Required action: Search term "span": copy each line of the records that contains it.
*** Information shown ***
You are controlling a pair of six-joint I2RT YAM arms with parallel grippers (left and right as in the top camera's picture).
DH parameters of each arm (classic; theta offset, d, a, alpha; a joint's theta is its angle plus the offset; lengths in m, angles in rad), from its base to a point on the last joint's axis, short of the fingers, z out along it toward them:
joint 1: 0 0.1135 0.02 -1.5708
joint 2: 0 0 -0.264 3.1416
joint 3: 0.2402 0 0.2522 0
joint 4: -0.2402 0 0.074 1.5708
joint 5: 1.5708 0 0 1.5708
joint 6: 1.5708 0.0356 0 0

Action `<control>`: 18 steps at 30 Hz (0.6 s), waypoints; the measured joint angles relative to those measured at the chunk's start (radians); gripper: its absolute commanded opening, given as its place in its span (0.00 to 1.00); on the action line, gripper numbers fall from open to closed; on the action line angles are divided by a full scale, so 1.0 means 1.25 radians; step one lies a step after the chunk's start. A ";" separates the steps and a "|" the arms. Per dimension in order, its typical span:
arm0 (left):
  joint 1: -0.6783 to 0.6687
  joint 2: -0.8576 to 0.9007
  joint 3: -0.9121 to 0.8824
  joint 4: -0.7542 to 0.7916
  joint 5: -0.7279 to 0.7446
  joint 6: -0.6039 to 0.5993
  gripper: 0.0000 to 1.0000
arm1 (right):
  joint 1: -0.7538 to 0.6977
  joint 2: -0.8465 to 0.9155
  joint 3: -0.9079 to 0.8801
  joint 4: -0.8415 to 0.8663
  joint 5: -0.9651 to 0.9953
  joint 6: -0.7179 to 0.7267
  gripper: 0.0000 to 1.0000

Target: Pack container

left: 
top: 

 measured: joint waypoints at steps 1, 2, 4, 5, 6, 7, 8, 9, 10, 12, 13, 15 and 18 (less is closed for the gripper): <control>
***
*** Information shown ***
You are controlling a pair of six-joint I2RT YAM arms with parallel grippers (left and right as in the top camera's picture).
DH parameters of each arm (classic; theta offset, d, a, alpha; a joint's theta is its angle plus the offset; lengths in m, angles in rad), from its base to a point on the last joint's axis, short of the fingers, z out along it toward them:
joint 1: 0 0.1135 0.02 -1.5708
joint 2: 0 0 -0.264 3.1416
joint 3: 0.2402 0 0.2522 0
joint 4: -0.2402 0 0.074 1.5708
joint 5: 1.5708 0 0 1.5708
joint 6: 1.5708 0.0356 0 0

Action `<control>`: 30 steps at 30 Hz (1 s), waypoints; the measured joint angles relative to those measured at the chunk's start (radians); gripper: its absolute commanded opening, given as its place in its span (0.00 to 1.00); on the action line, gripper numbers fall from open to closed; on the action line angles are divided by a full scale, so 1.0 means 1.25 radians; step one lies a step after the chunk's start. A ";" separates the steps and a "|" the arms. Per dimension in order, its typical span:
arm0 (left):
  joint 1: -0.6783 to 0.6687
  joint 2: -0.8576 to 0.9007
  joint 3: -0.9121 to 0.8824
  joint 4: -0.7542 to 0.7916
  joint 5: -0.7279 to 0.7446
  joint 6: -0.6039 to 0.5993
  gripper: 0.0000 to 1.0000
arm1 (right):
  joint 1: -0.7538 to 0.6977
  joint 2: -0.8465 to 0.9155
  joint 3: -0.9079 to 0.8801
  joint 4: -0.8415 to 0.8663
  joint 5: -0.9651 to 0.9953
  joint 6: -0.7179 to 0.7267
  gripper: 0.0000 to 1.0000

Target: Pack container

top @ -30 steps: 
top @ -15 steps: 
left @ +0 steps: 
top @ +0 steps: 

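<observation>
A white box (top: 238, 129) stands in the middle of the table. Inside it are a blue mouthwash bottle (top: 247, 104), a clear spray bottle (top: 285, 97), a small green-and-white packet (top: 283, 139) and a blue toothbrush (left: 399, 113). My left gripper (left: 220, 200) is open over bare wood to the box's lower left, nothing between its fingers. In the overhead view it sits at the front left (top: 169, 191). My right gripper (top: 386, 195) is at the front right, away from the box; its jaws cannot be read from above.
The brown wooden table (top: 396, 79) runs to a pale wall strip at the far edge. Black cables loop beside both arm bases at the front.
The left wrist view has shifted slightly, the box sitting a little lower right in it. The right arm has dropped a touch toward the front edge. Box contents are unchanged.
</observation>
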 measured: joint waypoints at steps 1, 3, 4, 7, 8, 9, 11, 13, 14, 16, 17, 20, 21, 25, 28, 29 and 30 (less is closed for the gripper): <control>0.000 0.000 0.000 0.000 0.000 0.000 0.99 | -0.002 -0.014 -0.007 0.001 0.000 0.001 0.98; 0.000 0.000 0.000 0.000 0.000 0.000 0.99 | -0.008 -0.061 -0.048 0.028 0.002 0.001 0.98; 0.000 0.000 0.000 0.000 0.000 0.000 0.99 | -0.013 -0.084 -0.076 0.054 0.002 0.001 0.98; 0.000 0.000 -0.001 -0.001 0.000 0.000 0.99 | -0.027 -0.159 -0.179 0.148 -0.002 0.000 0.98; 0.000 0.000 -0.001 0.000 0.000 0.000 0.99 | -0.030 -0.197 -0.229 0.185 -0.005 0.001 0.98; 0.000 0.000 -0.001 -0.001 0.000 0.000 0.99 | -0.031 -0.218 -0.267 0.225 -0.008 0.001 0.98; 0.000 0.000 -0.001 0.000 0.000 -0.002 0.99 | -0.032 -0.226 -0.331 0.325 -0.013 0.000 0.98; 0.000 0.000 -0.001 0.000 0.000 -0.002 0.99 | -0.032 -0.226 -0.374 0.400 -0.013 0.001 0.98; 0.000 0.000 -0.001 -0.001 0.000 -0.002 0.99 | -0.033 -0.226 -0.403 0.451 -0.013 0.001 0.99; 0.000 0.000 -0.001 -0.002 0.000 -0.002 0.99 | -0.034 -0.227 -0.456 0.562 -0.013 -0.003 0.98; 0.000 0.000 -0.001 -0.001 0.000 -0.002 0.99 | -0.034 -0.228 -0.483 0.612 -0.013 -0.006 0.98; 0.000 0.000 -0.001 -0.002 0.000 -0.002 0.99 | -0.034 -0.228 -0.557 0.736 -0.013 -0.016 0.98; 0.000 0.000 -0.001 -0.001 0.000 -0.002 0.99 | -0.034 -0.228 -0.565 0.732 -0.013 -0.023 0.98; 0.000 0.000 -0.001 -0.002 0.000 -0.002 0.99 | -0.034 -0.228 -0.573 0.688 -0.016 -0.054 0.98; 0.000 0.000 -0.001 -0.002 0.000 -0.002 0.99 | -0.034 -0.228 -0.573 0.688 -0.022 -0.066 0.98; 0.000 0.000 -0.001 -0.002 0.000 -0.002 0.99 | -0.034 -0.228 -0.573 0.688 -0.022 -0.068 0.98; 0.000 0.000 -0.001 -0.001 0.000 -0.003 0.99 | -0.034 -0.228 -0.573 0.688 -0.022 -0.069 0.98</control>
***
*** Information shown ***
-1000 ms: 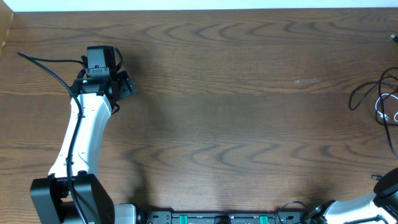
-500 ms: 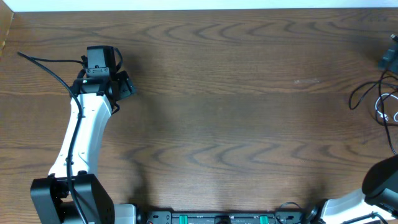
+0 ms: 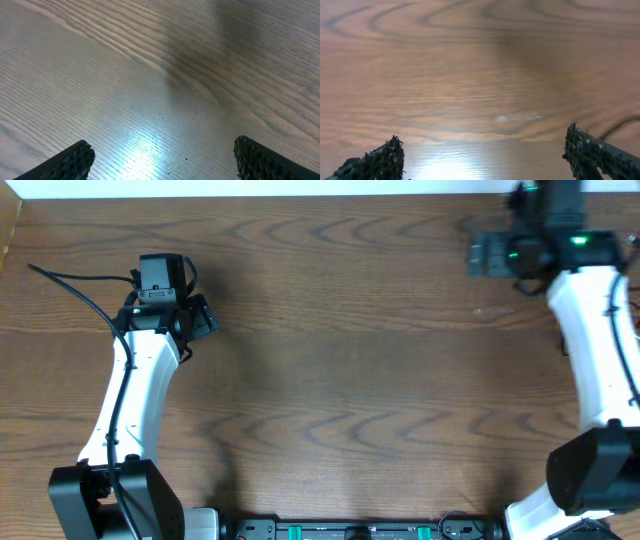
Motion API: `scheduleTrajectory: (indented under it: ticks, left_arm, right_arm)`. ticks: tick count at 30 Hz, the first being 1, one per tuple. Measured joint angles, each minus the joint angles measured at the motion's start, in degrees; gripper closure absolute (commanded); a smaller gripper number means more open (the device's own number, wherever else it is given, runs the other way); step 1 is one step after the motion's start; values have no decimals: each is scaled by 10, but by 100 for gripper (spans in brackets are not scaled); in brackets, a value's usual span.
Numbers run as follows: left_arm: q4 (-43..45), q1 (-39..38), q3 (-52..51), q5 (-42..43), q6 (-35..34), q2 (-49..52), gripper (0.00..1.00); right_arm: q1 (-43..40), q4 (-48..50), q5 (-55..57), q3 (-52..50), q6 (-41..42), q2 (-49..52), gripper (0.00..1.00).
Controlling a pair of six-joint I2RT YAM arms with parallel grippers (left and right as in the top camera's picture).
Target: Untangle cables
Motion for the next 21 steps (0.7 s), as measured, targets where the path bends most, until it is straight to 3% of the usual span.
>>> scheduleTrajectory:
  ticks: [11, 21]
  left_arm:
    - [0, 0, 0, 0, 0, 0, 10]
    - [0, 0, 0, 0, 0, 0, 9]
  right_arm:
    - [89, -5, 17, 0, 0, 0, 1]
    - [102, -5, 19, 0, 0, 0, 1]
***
Answer to this problem:
Action `<control>`: 18 steps at 30 Hz (0.6 s), waypoints; the measured joint angles relative to those measured at the chunk's start (radians); gripper: its absolute commanded opening, given as its place in its span (0.00 to 1.00); on the action line, gripper numbers fall from open to closed; on the action line angles are divided by a full scale, so 1.0 means 1.25 radians; step one lies a step after the chunk's start. A ";" separates the steps and a "|" the arms. Per dimension in order, its typical span:
Action `<control>`: 30 steps at 30 Hz (1 s), waypoints; the measured joint angles relative to those measured at the chunk's start (radians); gripper: its absolute commanded opening, given as its place in its span (0.00 to 1.00); on the action line, gripper numbers fall from open to closed; on the action line angles are divided by a full scale, so 1.0 means 1.25 radians; step one lies a step after the chunk's start. A ";" separates the steps and a "|" the arms. Per dimension in order, its typical span:
Motion API: `scheduleTrajectory: (indented under it: ticks, left_arm, right_arm)`. ticks: tick count at 30 Hz, the first being 1, one per tuple. Measured joint angles, each minus the joint angles measured at the motion's start, in degrees; gripper closure absolute (commanded); a smaller gripper number means more open (the device's own number, wherever else it is given, runs the other way); step 1 is one step after the motion's start; values have no decimals: each is scaled by 10, but by 100 for gripper (spans in brackets are not scaled); in brackets, a value's usual span.
Motion for the next 21 steps (0.7 s), as measured, targets where the path bends most, until it is straight to 3% of the usual span.

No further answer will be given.